The Revolutionary Communist Group – for an anti-imperialist movement in Britain

Ireland: ten years of ceasefire, but no nearer justice

Since the May 1998 referendum overwhelmingly endorsed the Good Friday Agreement, the peace process in Ireland has been in near-perpetual crisis. Each crisis has served to wrest further concessions from the Republican movement. Loyalist attacks on the Catholic community have continued. British troop levels remain the same as in January 2002. A new round of political prisoners is incarcerated in British and Irish gaols, this time stripped of political status and isolated from the wider Republican movement. Political power remains with the British government and the Unionists. The Stormont Assembly is currently in its fourth suspension since February 2000.

The Unionists have manufactured every crisis: first over IRA decommissioning, then over verifiable decommissioning, and now total disarmament or in other words the disbanding of the IRA. In all these crises the Labour government has supported the Unionists, and they follow a similar cycle. First the Unionists complain about an aspect of IRA decommissioning. Then Adams and Sinn Fein appeal to British imperialism to push the ‘peace process’ forward. Next the British government backs up the Unionists. Lastly, the Republican movement retreats. A few weeks or months later the pattern repeats itself. After every round, British imperialism and its Unionist allies are in a stronger position. Sinn Fein no longer has the political will to mobilise the nationalist working class in an anti-imperialist campaign against British rule. It therefore has only one option left – to appeal to Blair and the Labour government to rein in the Unionists.

Policing
The Good Friday Agreement established the Patten Commission on policing which reported in September 1999 making 175 recommendations. Of these, only 11 have ever been fully implemented, with a further 75 partially dealt with. On 9 September, Police Service of Northern Ireland (PSNI) Chief Hugh Orde announced the retention of the PSNI full-time reserve in a further breach of Patten Report recommendations. The disbandment of the RUC has been a cosmetic exercise to reassure the Catholic middle class that the overtly sectarian excesses of the past have been curbed. In reality, the PSNI is no different.

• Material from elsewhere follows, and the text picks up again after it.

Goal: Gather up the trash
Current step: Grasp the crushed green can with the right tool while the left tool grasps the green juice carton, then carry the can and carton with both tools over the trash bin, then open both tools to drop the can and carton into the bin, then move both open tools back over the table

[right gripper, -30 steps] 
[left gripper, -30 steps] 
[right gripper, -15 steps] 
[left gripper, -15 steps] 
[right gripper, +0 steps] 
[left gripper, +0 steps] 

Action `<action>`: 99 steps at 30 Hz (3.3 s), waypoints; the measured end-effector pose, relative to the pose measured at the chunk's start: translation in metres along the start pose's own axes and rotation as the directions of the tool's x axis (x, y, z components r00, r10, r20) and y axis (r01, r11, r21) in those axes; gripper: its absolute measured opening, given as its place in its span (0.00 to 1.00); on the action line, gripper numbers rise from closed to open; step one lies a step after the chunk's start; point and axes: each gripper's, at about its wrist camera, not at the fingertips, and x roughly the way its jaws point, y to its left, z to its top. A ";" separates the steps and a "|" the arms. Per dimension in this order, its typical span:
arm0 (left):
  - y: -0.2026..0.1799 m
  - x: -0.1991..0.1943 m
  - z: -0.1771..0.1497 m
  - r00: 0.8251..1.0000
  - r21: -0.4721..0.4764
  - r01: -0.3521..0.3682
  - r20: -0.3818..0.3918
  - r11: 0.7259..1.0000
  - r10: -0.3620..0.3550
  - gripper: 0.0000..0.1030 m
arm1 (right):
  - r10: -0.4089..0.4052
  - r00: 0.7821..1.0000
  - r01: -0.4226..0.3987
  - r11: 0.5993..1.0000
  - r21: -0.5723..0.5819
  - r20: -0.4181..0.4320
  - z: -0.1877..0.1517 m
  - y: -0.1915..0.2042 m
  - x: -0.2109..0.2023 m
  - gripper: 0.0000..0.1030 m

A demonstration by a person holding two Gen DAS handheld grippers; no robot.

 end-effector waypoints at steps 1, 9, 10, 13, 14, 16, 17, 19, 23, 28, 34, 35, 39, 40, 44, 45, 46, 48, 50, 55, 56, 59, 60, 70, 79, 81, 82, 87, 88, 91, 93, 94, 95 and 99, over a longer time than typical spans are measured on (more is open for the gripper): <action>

The IRA has undertaken several separate acts of decommissioning under the terms of the Good Friday Agreement, none of which have ended loyalist intransigence. Now Gerry Adams has paved the way for IRA disbandment by stating that ‘Republicans need to be prepared to remove the issue of the IRA and of IRA arms as an excuse for Unionists to block political progress in the Six Counties’ (An Phoblacht/Republican News, 12 August 2004). The Loyalists, however, demand complete surrender.
In October/November 1994, we wrote:

‘The struggle is not over. The economic, political and social problems which keep forcing the national struggle on to the political agenda still remain. The Six Counties is a sectarian statelet. British imperialism has not left Ireland. The political prisoners are still in goal. The nationalist working class faces massive economic deprivation and discrimination with unemployment levels more than twice that of the loyalist working class. Should the Sinn Fein leadership be drawn into any proposed “New Ireland” Administration, in the Six Counties or 26 Counties and have conferred on it the status and privilege of bourgeois parliamentarians, it will find itself in conflict with the nationalist working class – those people of no property who have always been a bedrock of the anti-imperialist struggle in Ireland.’ (FRFI 121)

Ten years on this still remains the case.

Paul Mallon
Pat Finucane: cover-up continues

A former police special branch informer has been sentenced to life for the murder of Belfast solicitor Pat Finucane. Ken Barrett, was one of two loyalist gunmen who shot Finucane 14 times in his Belfast home in February 1999. Barrett pleaded guilty so that no evidence was presented in court. He will spend little time in prison as a result of the Good Friday Agreement. The murder was at the centre of a 15-year inquiry into collusion between Loyalist paramilitaries and the security forces in the Six Counties. However, the Labour government has refused to establish a public inquiry into the murder, despite the demands of the Finucane family, and have only conceded an internal judicial inquiry. There is too much to hide!